Write how many lines in the records below include the string "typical". No other text should be given.

== == ==

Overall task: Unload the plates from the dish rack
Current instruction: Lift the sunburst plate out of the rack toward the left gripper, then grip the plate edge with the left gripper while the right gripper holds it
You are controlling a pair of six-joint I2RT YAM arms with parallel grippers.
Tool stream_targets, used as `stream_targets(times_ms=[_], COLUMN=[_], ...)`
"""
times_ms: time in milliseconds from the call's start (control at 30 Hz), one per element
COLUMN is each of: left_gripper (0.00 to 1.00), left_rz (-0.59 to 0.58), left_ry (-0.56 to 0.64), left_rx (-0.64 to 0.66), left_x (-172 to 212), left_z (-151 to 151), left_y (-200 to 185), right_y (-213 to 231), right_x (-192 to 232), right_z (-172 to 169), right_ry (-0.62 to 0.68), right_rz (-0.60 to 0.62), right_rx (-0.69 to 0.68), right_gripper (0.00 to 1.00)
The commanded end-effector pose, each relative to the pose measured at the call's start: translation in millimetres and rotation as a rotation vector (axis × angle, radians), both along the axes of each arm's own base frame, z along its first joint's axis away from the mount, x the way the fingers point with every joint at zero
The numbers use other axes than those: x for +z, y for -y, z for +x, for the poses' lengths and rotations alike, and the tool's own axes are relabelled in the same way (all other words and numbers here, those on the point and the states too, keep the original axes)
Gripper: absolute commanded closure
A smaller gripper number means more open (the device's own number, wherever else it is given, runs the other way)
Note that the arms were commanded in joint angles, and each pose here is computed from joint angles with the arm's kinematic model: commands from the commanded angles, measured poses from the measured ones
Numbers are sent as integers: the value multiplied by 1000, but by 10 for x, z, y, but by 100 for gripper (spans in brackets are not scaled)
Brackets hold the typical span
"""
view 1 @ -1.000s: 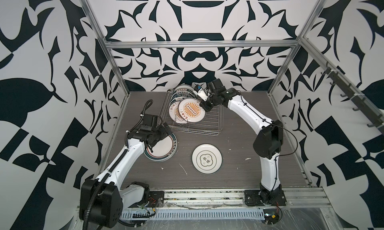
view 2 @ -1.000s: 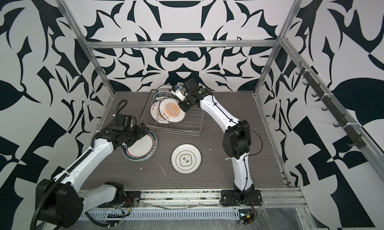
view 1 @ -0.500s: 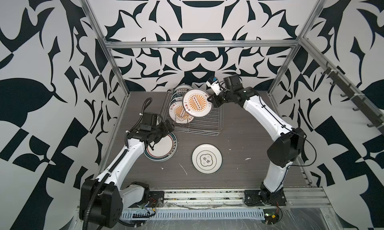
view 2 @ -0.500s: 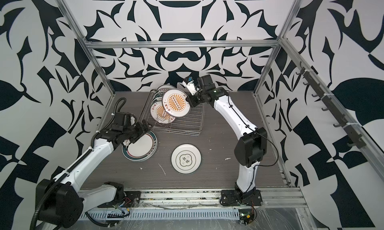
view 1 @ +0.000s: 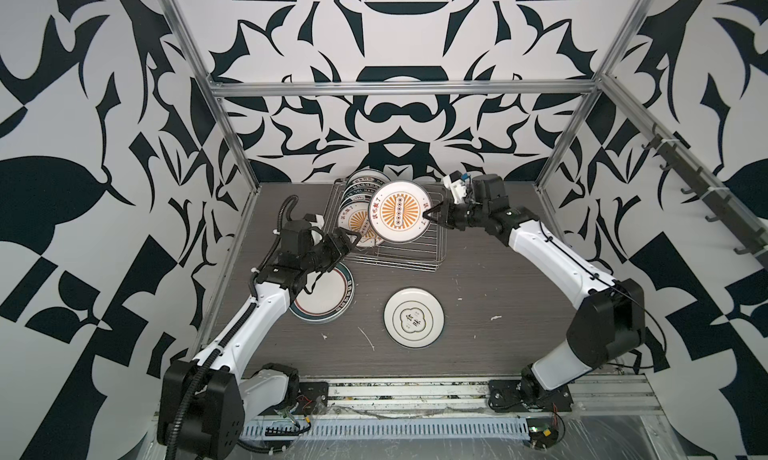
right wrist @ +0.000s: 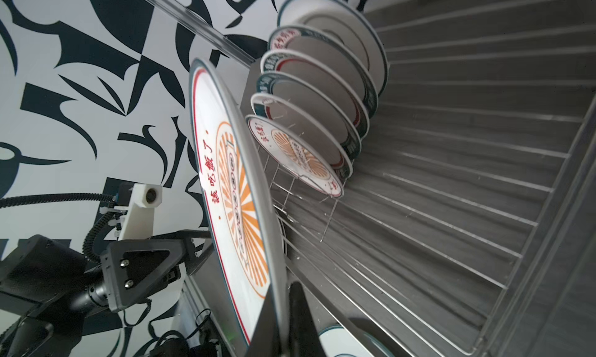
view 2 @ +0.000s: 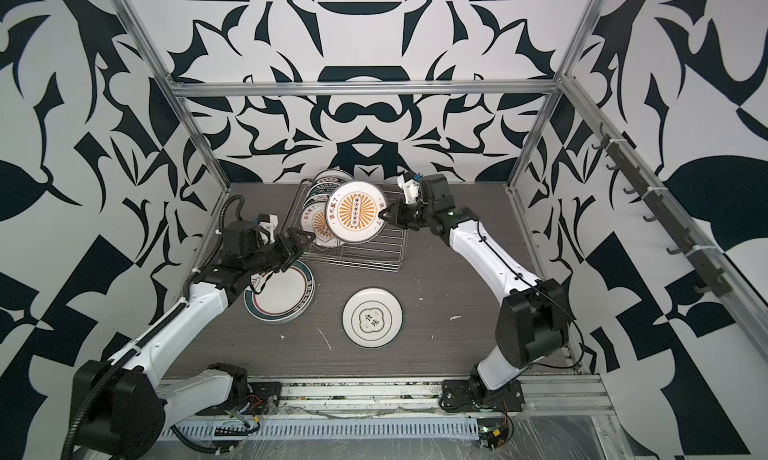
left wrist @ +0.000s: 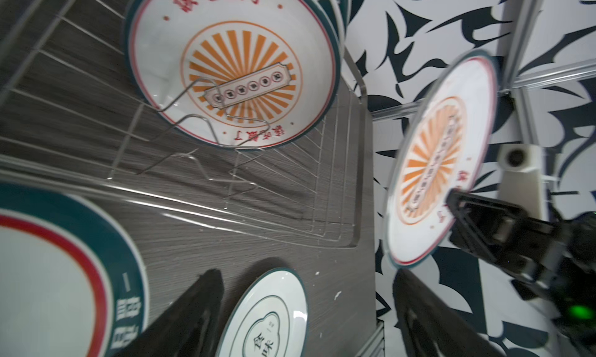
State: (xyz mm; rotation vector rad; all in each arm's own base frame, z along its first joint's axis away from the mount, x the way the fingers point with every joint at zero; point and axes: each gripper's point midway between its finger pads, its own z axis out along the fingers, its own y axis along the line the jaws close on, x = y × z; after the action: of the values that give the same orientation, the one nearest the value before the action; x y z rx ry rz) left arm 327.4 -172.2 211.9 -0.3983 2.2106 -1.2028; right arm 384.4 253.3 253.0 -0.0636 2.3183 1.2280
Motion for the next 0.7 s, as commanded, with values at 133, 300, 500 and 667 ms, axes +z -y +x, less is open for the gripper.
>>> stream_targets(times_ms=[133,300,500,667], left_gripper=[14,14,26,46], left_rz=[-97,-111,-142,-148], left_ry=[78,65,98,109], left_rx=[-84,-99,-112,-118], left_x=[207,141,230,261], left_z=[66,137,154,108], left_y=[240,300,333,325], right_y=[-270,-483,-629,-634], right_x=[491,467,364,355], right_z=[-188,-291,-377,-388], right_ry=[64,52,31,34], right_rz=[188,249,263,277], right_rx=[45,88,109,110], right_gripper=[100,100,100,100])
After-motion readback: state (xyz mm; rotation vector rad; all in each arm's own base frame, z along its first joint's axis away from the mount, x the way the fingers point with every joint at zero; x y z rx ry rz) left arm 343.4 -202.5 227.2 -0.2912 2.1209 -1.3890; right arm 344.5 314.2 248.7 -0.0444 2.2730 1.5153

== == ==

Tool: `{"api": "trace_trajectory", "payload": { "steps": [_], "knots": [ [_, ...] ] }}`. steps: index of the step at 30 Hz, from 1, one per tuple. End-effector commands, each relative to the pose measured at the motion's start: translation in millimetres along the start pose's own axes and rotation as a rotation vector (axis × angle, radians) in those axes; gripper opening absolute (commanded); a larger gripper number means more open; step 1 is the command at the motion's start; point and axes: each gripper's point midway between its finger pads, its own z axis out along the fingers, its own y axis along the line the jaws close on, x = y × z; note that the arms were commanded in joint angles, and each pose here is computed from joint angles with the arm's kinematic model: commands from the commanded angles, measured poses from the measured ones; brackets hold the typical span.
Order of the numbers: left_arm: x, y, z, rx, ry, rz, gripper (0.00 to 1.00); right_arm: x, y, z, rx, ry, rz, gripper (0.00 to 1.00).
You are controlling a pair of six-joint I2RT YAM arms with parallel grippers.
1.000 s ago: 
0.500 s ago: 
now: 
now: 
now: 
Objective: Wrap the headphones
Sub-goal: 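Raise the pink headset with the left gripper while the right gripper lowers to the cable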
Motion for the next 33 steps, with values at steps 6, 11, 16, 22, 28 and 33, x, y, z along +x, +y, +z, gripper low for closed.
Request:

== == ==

§ Solved problem: 2